ヌエが断末魔の咆哮を放つ。ガーディアンボスはゆっくりと地面に倒れ、やがて、光の泡となって消え去った。
「ふぅ。やったね! タマコ、【よくやった】」
「あっ! これは!」
ジャム伯父さん、うん? どこかで聞いたような、が、目ざとく見つけたそれは、ボスのドロップアイテムである魔導結晶だった。
魔法が失われていくに従い、魔導石の産出量も減り、いまではかつての数倍の価格で取引されている。闇の魔導結晶ともなれば、とんでもなく高価だろう。もちろん、ボスが守っていた闇の魔導石もある。

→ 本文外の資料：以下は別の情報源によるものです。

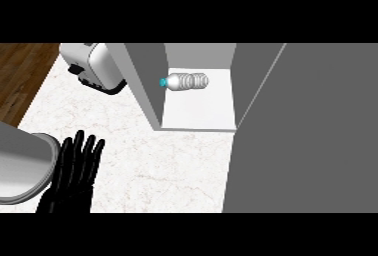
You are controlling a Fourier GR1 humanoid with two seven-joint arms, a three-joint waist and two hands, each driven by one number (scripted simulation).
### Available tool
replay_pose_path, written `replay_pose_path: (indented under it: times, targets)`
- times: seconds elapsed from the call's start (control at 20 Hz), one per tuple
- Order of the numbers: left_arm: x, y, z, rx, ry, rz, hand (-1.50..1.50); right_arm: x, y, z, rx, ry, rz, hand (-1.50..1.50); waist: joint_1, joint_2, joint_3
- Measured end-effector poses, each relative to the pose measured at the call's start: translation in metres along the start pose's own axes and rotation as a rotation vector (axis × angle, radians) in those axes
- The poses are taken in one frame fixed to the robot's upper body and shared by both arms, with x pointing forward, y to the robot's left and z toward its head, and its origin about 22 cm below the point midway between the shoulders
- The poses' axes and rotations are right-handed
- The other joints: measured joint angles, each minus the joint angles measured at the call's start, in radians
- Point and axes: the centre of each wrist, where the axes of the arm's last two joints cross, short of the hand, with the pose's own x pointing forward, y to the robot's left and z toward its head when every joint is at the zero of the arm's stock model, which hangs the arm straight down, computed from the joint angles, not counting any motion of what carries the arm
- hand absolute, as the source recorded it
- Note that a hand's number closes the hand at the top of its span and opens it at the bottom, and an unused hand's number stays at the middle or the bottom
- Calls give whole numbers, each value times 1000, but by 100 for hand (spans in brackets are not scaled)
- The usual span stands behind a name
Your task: Pick up the bottled water, place it into the cabinet and close the cabinet
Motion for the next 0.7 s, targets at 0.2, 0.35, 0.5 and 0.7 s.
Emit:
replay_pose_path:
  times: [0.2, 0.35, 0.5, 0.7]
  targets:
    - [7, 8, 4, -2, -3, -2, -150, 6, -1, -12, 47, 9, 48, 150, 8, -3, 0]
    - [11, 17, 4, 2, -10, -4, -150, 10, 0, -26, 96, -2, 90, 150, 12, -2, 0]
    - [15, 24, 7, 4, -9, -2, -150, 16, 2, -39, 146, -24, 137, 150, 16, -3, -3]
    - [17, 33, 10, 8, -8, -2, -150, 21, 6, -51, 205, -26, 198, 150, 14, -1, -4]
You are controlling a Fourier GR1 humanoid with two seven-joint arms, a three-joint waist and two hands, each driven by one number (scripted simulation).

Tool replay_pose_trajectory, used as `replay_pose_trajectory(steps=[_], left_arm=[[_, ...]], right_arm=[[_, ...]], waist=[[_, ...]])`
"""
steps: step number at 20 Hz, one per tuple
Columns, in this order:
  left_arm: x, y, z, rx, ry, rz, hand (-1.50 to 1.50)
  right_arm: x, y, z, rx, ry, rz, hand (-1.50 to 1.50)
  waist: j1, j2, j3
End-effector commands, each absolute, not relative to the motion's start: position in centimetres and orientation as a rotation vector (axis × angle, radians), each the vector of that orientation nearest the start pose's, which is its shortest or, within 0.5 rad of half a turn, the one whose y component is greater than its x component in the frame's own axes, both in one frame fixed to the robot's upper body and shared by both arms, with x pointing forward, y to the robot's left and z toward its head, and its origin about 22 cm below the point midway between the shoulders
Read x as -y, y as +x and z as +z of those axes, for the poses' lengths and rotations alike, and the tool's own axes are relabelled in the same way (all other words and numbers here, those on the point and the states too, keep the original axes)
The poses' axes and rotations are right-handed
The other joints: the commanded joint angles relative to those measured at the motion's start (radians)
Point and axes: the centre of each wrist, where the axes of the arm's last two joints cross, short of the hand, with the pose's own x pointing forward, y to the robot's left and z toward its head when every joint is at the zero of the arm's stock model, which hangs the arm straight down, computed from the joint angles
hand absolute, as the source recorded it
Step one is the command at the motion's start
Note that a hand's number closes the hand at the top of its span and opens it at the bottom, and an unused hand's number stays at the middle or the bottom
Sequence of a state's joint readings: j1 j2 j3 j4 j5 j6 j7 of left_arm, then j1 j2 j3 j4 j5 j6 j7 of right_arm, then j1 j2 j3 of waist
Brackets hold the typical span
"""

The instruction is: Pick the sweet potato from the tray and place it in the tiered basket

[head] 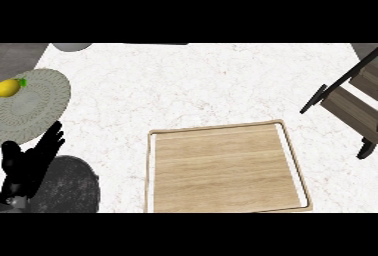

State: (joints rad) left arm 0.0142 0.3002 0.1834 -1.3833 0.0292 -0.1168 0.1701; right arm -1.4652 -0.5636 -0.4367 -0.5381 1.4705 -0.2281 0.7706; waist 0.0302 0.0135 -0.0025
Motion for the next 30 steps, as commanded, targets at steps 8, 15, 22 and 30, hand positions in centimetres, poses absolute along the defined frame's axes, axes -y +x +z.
replay_pose_trajectory(steps=[8,15,22,30], left_arm=[[-35.0,22.4,-1.1,1.209,0.26,-0.095,0.0],[-35.6,23.1,-0.3,1.229,0.266,-0.105,0.0],[-33.7,23.6,-1.4,1.217,0.243,-0.097,0.0],[-34.6,23.0,-1.4,1.225,0.257,-0.095,0.0]], right_arm=[[36.2,42.5,39.6,0.676,-1.924,0.488,1.5],[37.7,41.8,40.5,0.645,-1.906,0.599,1.5],[36.5,42.6,40.3,0.543,-1.751,0.58,1.5],[40.4,41.5,38.8,0.266,-1.536,0.385,-1.5]], waist=[[0.007,-0.003,0.002],[0.017,0.002,0.003],[0.007,-0.002,0.002],[0.01,0.0,0.003]])
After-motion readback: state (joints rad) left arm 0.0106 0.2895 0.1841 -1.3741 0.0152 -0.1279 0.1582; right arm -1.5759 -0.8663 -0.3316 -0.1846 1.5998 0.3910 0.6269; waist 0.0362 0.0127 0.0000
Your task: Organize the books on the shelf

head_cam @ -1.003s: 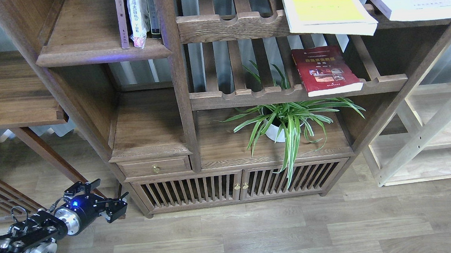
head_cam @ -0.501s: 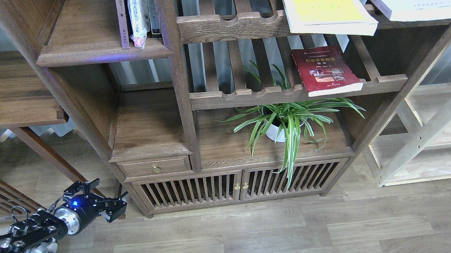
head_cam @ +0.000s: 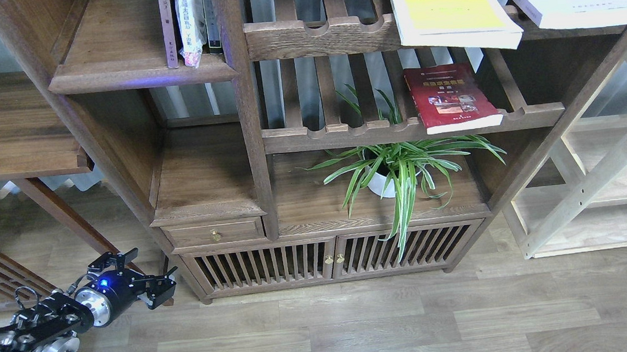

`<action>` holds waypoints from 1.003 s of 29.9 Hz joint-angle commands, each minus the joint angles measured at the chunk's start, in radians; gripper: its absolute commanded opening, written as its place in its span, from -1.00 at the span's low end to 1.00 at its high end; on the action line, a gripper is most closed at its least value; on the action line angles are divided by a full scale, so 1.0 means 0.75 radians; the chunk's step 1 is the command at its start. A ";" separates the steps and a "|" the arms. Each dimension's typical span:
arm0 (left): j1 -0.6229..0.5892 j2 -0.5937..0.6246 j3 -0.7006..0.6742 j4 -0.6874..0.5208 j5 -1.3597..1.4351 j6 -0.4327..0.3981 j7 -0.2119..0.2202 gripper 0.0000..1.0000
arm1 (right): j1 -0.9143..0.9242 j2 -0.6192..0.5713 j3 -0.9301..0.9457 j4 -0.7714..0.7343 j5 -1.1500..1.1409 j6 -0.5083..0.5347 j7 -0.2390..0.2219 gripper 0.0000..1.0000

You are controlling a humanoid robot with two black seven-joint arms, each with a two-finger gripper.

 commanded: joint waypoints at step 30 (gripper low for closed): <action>-0.004 0.006 -0.006 0.016 -0.002 0.000 -0.002 1.00 | 0.183 0.227 -0.027 0.029 -0.066 0.109 -0.059 0.96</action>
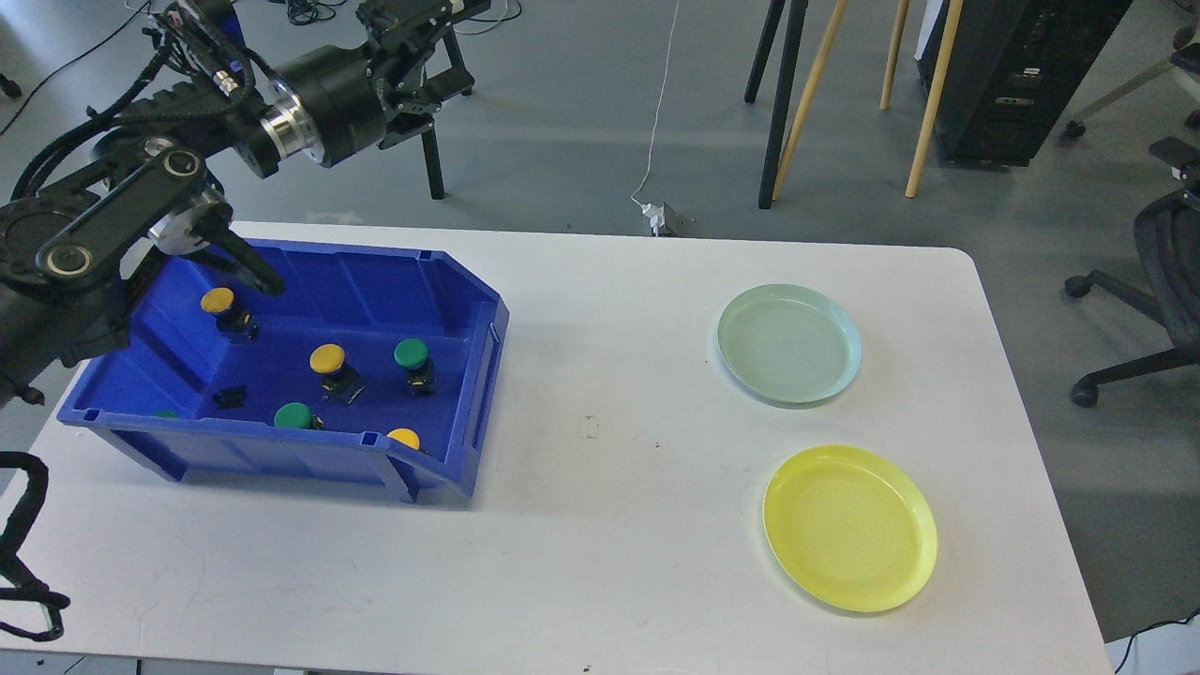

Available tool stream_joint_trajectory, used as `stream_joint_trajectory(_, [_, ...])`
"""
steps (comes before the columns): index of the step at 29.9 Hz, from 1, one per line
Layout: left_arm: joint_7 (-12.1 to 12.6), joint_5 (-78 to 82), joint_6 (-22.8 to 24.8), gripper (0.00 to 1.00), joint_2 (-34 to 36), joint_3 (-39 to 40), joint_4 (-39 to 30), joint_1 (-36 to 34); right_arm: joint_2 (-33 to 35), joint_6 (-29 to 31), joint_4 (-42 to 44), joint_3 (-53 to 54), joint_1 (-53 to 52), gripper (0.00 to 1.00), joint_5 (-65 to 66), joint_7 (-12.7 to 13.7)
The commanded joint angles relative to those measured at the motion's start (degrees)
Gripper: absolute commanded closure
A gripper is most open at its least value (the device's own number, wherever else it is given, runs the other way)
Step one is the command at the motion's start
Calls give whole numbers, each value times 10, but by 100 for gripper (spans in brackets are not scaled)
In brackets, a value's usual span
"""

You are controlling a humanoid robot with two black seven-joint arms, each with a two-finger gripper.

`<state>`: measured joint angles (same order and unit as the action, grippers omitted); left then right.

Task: Pass button and place on color plate
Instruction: 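Move the left gripper over the blue bin toward the buttons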

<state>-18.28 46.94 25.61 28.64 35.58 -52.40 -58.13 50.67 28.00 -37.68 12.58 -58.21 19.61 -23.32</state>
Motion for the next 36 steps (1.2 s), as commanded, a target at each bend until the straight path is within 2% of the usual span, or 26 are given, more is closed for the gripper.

「ねえ。ベルフラワーのみんなに何かプレゼントでもしない?」
「ああ、それがいいね」
帰ってルナママに相談したら、将来の軍資金に残しておけと言う。結局、ケーキを作って、みんなで食べるに止まった。もう、このころから、ルナママの頭には計画があったのかもしれない。私たちが冒険者を辞めてからの青写真が。
このミッションを終え、コパーランクだったハリスはシルバーに昇進した。彼とはお互い冒険者を引退した三十歳を過ぎてから結婚し、一姫二太郎、三人の子宝を授かるのだが、最終的な二人のランクはゴールドだった。
うはぁ〜。この話、聞いてないよぉ〜。こんな危険な目にあっていたなんて、無事でよかった。それから、タマコは、子宝にも恵まれた。これは、彼女にとって何よりなことだったと思うわ。
タマコのクラスのイメージは、FF11の吟遊詩人です。上級者というか、レベルキャップに達した、ハイな人たちは、マチマチ(攻撃間隔を短縮するマーチ&マーチの重ねがけ)を好むようです。中の人はアタッカーを本気でやったことがないので、よく分かりません。
あとですね。ハリス君に台詞がないのは意図的です。「のんのんびより」の越谷卓君(お兄ちゃん)をイメージして遊んでみました。